I’m a programmer. I love details of systems, understanding it all, pulling it apart, putting it back together. I’m also an artist, a creative, a designer, a crafter, a photographer. And those aren’t just hobbies, those are passions. But it’s hard to see how they can come together, and you know what? That’s OK.
I’m 45. I’m old enough and ugly enough to tell people to clear off when they tell me to find my passion 😉
What if though, you’re not so old (or ugly)?
I think the advice to find your passion can be damaging to children who haven’t. One of the tenets of unschooling is to let your children follow their passions, and that’s can seem kind of hard if your child doesn’t seem able to express any. You can feel that you’re failing as a parent or a home educator. (This applies just as much to children in school too – it’s hard to pick options if nothing really sings out to you, or plan your university applications if there’s no one subject that you can imagine studying for 3 years. Or even worse sometimes, if there are 6 you can’t choose between.)
I was discussing this this morning, and someone pointed me to this fabulous Ted Talk on multipotentialites.
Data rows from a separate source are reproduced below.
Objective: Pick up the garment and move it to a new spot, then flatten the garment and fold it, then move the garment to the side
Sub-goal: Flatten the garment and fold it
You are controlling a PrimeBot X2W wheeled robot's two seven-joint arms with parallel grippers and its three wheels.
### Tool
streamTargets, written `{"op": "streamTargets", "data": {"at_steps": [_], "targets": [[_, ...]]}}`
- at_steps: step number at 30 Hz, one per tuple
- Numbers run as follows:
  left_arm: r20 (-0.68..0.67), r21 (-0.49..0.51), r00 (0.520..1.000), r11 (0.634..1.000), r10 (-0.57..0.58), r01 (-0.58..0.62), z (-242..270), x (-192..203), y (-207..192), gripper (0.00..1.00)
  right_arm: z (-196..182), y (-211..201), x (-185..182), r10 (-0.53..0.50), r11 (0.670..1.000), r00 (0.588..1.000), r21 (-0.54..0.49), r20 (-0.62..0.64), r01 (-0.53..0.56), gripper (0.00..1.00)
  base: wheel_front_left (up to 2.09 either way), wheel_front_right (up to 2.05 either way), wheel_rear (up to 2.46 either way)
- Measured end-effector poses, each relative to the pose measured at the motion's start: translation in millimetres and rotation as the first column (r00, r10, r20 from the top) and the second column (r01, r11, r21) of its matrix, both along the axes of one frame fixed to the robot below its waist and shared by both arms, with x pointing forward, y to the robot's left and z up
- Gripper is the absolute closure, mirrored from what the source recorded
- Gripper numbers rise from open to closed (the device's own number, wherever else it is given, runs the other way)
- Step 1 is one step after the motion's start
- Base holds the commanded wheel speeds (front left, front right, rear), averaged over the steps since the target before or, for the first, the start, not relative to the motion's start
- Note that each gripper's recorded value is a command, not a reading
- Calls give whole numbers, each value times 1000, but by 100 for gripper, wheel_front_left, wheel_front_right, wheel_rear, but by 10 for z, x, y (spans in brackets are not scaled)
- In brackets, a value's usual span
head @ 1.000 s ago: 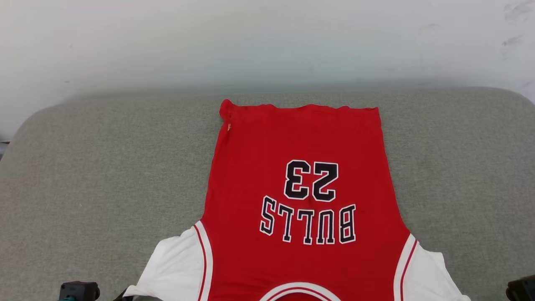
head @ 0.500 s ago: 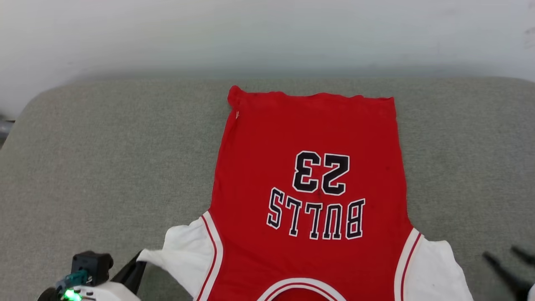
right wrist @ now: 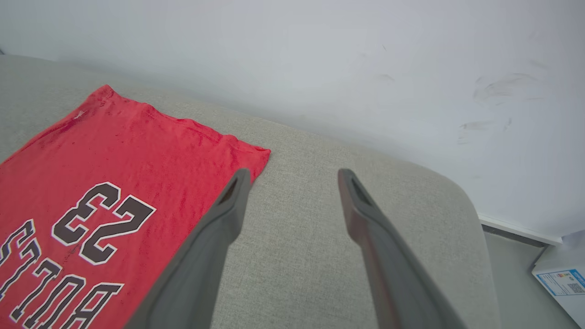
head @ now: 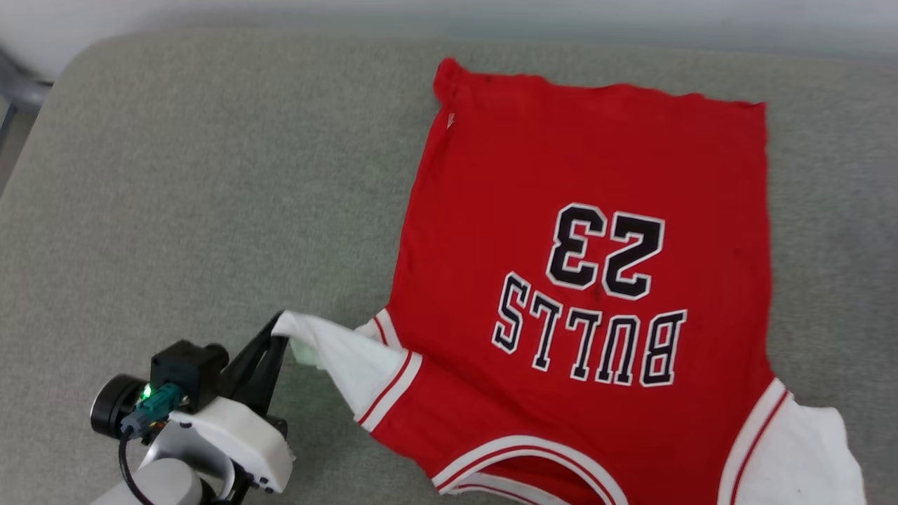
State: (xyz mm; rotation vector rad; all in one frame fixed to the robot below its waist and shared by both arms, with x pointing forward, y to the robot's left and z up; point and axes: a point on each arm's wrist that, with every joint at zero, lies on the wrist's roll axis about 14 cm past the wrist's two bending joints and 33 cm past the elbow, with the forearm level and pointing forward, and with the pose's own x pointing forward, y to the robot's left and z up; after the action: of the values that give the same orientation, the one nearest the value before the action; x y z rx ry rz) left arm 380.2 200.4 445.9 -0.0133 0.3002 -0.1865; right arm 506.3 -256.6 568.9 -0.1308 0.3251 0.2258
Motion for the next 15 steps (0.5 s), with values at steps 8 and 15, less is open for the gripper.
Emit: {"op": "streamTargets", "data": {"at_steps": [8, 15], "targets": [[23, 17, 1000, 1000, 7, -7, -75, 197, -27, 100, -508, 273, 702, 9, 996, 945, -81, -326, -37, 0, 0, 0, 0], [28, 41, 999, 999, 23, -24, -164, 304, 15, 100, -1053, 504, 1058, -17, 996, 840, -83, -542, -33, 0, 0, 0, 0]]}}
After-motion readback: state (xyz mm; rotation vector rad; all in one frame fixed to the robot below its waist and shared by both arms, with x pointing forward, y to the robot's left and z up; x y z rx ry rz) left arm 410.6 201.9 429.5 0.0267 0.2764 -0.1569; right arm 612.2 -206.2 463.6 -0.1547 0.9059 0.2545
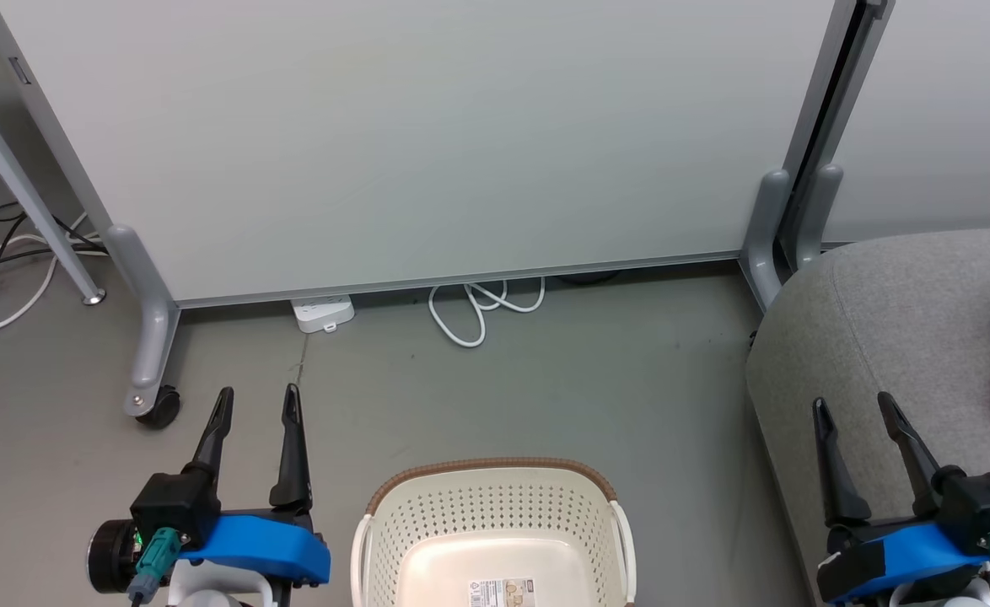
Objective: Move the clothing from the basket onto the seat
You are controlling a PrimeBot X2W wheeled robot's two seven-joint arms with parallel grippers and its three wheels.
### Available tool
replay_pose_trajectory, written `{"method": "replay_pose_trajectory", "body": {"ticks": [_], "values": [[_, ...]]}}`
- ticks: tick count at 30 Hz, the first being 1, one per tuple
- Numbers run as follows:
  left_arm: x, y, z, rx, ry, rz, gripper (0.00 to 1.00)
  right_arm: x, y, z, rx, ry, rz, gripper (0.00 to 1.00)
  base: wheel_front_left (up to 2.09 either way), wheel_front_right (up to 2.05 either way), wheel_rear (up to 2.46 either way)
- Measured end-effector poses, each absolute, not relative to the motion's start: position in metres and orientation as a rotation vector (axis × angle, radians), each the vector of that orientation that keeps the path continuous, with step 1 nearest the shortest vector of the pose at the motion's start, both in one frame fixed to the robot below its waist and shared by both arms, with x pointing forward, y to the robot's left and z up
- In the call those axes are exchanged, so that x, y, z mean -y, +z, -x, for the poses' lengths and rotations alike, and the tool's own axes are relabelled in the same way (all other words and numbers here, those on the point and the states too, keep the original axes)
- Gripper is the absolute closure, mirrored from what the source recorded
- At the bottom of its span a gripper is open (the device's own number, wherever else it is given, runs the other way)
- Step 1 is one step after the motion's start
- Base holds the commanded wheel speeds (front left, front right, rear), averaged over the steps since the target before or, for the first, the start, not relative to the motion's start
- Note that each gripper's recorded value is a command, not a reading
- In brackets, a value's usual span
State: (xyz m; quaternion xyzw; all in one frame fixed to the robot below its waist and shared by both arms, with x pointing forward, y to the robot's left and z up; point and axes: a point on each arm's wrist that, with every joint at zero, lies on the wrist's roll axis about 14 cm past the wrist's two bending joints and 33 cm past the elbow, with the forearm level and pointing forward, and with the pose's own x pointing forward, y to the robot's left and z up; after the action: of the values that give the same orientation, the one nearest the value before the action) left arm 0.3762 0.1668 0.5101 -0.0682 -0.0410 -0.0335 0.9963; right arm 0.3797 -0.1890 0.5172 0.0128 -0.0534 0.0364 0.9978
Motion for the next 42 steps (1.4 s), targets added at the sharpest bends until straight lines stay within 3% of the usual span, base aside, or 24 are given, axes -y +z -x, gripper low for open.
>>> {"method": "replay_pose_trajectory", "body": {"ticks": [16, 17, 24, 42], "values": [[-0.172, 0.504, -0.366, 0.068, -0.039, 0.155, 0.00, 0.182, 0.515, -0.377, 0.101, 0.086, -0.037, 0.00, 0.00, 0.00, 0.00], [-0.173, 0.504, -0.366, 0.066, -0.038, 0.155, 1.00, 0.181, 0.515, -0.378, 0.100, 0.087, -0.037, 1.00, 0.00, 0.00, 0.00], [-0.175, 0.469, -0.351, -0.049, -0.018, 0.189, 1.00, 0.182, 0.489, -0.371, 0.012, 0.073, -0.077, 1.00, 0.00, 0.00, 0.00], [-0.188, 0.469, -0.356, -0.076, 0.060, 0.506, 1.00, 0.193, 0.486, -0.373, -0.021, -0.005, -0.420, 1.00, 0.00, 0.00, 0.00]]}}
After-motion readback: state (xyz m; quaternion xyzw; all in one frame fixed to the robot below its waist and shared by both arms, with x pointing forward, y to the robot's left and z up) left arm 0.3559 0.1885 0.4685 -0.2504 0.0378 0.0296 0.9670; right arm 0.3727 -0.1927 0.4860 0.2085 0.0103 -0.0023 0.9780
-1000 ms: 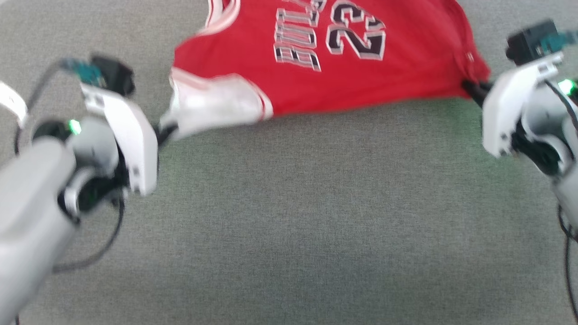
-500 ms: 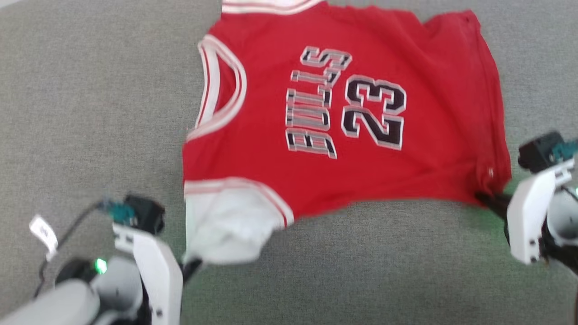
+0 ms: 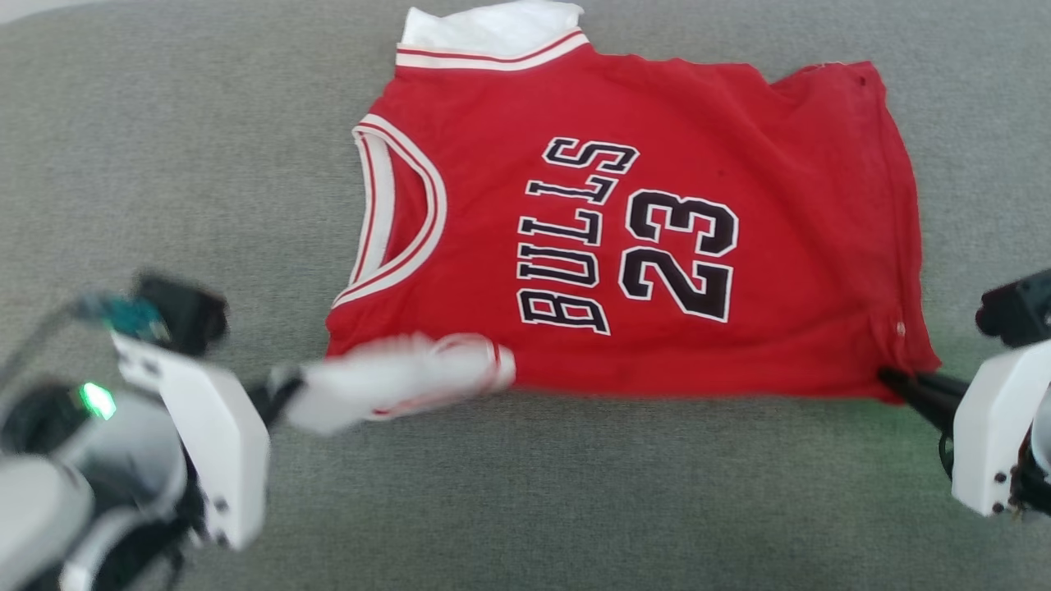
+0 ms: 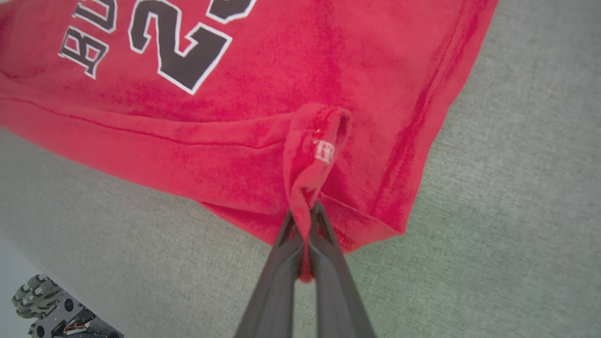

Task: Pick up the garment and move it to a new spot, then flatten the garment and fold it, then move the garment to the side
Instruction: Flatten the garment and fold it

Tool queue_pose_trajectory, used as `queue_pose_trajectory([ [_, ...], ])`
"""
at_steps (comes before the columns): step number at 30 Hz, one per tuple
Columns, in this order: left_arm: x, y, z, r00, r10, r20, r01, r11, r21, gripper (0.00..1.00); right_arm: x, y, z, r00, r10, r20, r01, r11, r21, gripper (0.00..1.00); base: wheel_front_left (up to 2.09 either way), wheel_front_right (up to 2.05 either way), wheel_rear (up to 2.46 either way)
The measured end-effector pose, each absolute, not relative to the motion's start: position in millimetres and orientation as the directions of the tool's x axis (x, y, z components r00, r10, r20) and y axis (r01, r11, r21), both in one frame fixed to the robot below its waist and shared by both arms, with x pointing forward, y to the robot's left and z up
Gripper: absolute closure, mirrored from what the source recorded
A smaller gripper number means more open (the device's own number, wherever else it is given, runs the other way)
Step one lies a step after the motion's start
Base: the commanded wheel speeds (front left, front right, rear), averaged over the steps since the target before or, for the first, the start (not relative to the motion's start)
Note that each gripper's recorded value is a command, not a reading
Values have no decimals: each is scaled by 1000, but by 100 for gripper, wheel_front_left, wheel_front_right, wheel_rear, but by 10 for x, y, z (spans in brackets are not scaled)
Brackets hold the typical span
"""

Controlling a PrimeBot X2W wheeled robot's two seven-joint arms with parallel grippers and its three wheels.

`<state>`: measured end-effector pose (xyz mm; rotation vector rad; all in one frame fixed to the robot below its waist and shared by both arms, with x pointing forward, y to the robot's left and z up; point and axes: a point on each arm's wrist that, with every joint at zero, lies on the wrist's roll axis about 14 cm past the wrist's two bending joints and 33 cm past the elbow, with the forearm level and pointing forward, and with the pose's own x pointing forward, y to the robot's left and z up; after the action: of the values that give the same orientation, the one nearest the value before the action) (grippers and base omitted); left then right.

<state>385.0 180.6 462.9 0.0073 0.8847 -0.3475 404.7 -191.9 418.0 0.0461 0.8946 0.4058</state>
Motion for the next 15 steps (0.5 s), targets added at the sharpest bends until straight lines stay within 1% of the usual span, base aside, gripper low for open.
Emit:
queue_pose_trajectory([
  [4,4286,1811,4906,660,-300,-689,365,929,-55,100,4219,-1944,4367,619,342,-706,-316,933,175,100,0,0,0],
  [7,4609,1741,5028,690,-324,-647,407,913,-23,100,4409,-1977,4495,669,320,-671,-305,941,146,100,0,0,0],
  [9,4807,1705,5028,696,-331,-637,416,909,-17,100,4546,-1979,4557,697,309,-647,-297,946,132,100,0,0,0],
  [11,5000,1681,4994,698,-334,-633,424,906,-10,100,4669,-1987,4559,709,295,-640,-287,950,120,100,0,0,0],
  [15,5293,1628,4749,673,-336,-659,428,904,-24,100,4889,-2015,4454,710,269,-651,-266,958,105,100,0,0,0],
])
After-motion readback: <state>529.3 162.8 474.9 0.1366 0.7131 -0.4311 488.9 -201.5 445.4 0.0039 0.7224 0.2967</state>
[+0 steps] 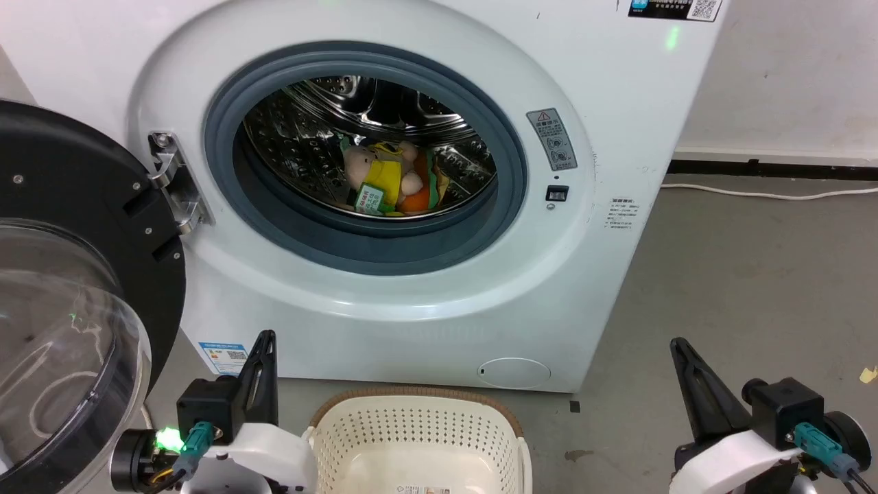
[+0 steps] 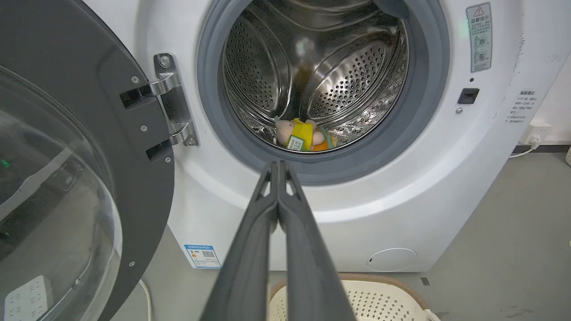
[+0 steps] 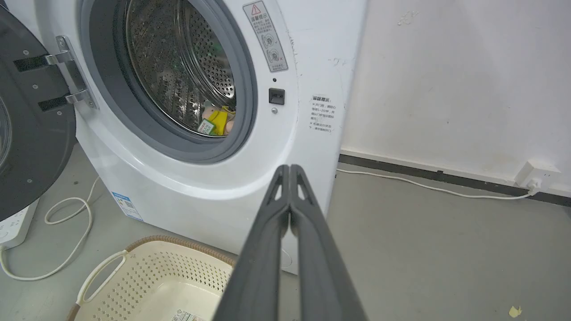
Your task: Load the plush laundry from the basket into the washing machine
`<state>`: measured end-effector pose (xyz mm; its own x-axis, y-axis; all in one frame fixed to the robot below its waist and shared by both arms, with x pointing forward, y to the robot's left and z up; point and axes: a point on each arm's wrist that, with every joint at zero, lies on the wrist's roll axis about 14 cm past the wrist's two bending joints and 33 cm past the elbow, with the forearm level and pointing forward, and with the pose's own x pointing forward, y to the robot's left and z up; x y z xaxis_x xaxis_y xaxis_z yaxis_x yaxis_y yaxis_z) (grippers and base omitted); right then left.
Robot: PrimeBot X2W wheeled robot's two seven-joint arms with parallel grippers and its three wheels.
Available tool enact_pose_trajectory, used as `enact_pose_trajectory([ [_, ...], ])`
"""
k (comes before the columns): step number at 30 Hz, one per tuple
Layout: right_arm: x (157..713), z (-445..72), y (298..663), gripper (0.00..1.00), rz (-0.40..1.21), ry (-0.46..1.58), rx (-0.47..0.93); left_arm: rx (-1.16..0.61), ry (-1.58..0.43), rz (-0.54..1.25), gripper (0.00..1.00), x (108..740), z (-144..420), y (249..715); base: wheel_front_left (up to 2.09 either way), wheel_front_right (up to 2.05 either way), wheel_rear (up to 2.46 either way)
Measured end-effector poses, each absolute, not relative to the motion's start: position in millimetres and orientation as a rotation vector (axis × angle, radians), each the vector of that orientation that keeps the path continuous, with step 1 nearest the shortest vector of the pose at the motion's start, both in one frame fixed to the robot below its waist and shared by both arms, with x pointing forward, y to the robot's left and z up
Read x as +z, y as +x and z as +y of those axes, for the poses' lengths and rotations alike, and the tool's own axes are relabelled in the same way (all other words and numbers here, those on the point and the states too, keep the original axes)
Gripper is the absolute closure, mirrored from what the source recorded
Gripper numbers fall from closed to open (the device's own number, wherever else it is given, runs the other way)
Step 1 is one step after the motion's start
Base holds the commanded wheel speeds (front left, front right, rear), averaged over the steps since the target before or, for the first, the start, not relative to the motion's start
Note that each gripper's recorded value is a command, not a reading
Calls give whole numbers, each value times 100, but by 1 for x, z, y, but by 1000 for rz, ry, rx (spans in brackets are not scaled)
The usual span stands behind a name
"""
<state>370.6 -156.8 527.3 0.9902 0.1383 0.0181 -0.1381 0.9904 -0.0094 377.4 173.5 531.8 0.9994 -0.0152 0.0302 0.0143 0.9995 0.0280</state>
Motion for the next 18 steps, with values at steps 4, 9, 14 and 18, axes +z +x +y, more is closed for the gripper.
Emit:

It’s 12 minutes, so not terribly long – grab a cuppa and get comfortable.
(That’s Emilie Wapnick: Why some of us don’t have one true calling if for any reason it doesn’t embed – link here )
Don’t have 12 minutes? Here’s the summary:
So with that said, if there is one thing you take away from this talk, I hope that it is this: embrace your inner wiring, whatever that may be. If you’re a specialist at heart, then by all means, specialize. That is where you’ll do your best work. But to the multipotentialites in the room, including those of you who may have just realized in the last 12 minutes that you are one —
(Laughter)
to you I say: embrace your many passions. Follow your curiosity down those rabbit holes. Explore your intersections. Embracing our inner wiring leads to a happier, more authentic life. And perhaps more importantly — multipotentialites, the world needs us.
This seems to me to be great advice. It also echoes that in the speech that Kurt Vonnegut didn’t give:
Don’t feel guilty if you don’t know what you want to do with your life. The most interesting people I know didn’t know at 22 what they wanted to do with their lives. Some of the most interesting 40-year-olds I know still don’t.
(It’s actually Mary Schmich in the Chigago Tribune – full article here )
It’s hard being a teenager at the best of times. It’s harder still if you feel you can’t get the one thing right that everyone else does – knowing what your passion is. But maybe, just maybe, you aren’t supposed to have just one passion, and that’s OK too.